Anonymization of sensitive data by the combined approach of NLP and neural models

Data exploitation is more than ever a major issue within any type of organization. Several use cases are covered, from exploration to extraction of relevant and usable information, in order to :

  • Understand the environment of an organization
  • Better understand its employees
  • Improve its services, products and processes (use case of production data in a test and/or development environment)

Handling this mass of information is not without consequences. It contains sensitive information whose disclosure may harm legal entities and/or individuals. This is why the European Parliament adopted in May 2016, the General Data Protection Regulation (GDPR) aiming to frame the processing of data in an equal way throughout the European Union. Its objectives: to strengthen the rights of individuals, to make actors processing data more accountable and to promote cooperation between data protection authorities. Pseudonymization/anonymization thus appears to be an indispensable technique for protecting personal data and promoting compliance with regulations.

What is Pseudonymization and Anonymization?

ENISA [1] (the European Union’s cybersecurity agency) defines pseudonymization as a de-identification process. It is the processing of sensitive data in such a way that a natural person can no longer be directly identified without additional information. Whereas anonymization is a process by which personal data are irreversibly altered in such a way that the data subject can no longer be identified, directly or indirectly, either by the controller alone or in collaboration with other third parties [1].

When considering the following text: “Emmanuel MACRON is the eighth President of the Fifth French Republic.
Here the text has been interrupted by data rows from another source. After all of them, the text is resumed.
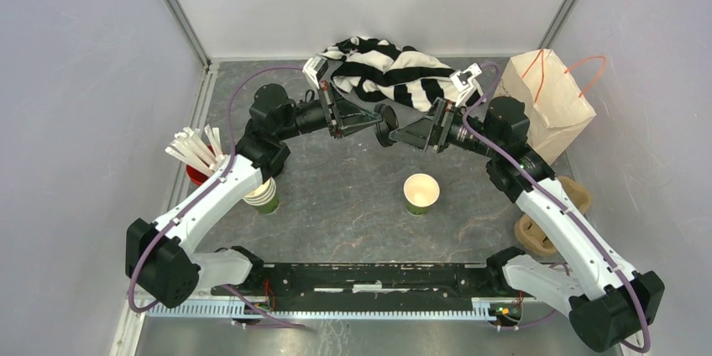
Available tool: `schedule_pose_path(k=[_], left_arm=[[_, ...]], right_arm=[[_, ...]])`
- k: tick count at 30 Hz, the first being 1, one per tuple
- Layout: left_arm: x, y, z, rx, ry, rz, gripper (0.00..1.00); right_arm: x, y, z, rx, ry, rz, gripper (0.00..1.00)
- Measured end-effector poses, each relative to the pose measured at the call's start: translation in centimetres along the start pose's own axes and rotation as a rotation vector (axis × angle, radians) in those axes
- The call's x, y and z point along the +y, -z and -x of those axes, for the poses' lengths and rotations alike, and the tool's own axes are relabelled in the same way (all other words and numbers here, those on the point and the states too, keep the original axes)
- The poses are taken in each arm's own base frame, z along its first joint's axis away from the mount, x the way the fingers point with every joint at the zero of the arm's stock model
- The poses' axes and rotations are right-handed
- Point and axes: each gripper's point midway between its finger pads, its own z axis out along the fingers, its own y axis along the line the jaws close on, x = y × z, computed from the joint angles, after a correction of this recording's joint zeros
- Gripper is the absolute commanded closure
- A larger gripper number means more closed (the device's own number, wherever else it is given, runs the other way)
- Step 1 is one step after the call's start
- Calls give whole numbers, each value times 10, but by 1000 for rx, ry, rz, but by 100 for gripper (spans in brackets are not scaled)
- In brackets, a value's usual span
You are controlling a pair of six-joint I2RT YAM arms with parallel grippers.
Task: Pack the takeout coffee
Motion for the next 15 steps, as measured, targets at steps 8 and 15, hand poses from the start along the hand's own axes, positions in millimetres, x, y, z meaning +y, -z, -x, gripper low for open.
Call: schedule_pose_path(k=[8,15], left_arm=[[-2,-6,-14,38,6,-9,98],[3,-10,-18,55,20,3,98]], right_arm=[[4,-3,3,-2,12,29,2],[1,-3,3,-5,34,18,7]])
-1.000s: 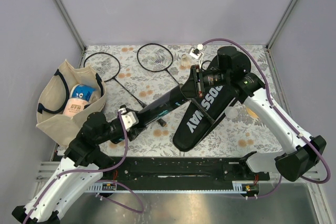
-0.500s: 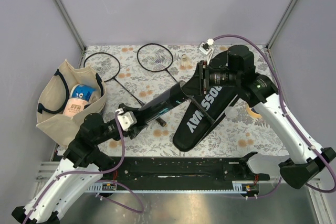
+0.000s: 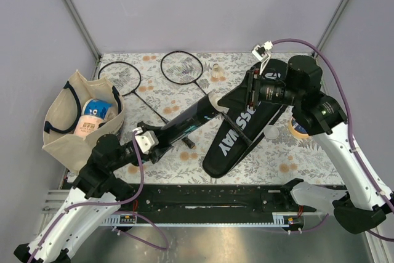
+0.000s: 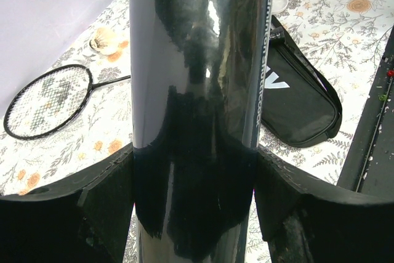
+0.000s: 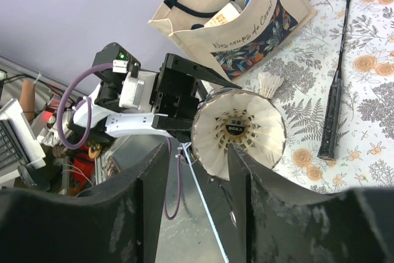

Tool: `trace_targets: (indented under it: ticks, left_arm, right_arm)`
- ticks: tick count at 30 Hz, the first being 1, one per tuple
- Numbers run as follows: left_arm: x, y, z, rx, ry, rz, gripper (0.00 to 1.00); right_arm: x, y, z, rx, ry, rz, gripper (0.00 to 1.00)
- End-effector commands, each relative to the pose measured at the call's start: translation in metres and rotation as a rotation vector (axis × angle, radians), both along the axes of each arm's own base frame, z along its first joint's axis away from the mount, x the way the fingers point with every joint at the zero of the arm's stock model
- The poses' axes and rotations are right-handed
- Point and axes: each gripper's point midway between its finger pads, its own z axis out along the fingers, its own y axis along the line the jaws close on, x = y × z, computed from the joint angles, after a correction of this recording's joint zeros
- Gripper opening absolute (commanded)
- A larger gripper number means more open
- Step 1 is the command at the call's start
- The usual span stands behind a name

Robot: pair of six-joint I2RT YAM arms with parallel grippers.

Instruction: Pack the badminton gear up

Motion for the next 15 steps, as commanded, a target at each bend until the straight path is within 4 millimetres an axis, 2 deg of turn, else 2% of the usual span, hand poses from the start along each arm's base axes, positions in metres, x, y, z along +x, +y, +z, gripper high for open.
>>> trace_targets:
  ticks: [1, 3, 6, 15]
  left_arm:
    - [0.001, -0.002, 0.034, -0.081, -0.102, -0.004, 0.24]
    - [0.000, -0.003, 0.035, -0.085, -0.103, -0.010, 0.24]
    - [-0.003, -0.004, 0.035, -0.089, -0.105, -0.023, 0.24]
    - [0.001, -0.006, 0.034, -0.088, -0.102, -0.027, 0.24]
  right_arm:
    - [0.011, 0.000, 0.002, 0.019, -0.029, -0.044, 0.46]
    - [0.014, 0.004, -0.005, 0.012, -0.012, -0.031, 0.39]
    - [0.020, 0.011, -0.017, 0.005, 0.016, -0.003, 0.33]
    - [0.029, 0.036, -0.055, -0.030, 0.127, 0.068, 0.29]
Founder of the “En Marche!” movement, created on April 6, 2016, he led it until his first victory in the presidential election on May 7, 2017.”

There are three types of information:

  • the named entities: Emmanuel MACRON, April 6, 2016, May 7, 2017, En Marche, eighth
  • the mentions: President of the French Fifth Republic, Founder
  • Other identifying morphemes: first victory, the presidential election

The following table summarizes the expected result when applying these two techniques

A third category of approach for processing sensitive data is emerging with the advances of neural algorithms on natural language exploitation: advanced pseudonymization. The latter is capable of processing the vast majority of sensitive “identifying” information in a text. However, there are still cases at the margin that can be detected if the context of the subject is known. This is the example of the following text “LinkedIn is a social network. In France, in 2022, LinkedIn has more than 25 million members and 12 million estimated monthly active members, making it the 6th largest social network” where the term 6th largest social network, difficult to detect, can identify LinkedIn when doing some research on the Internet.

What is “sensitive data”?

Sensitive data is information that can identify a natural or legal person. This is the case of the following information when associated with a physical person: full name (surname and first name), location, organization, date of birth, addresses (email, housing), identifying numbers (credit card, social security, telephone) …. or information related to a legal person such as the name of the company, its address, its SIREN and SIRET identifiers, ….

How to pseudonymize data?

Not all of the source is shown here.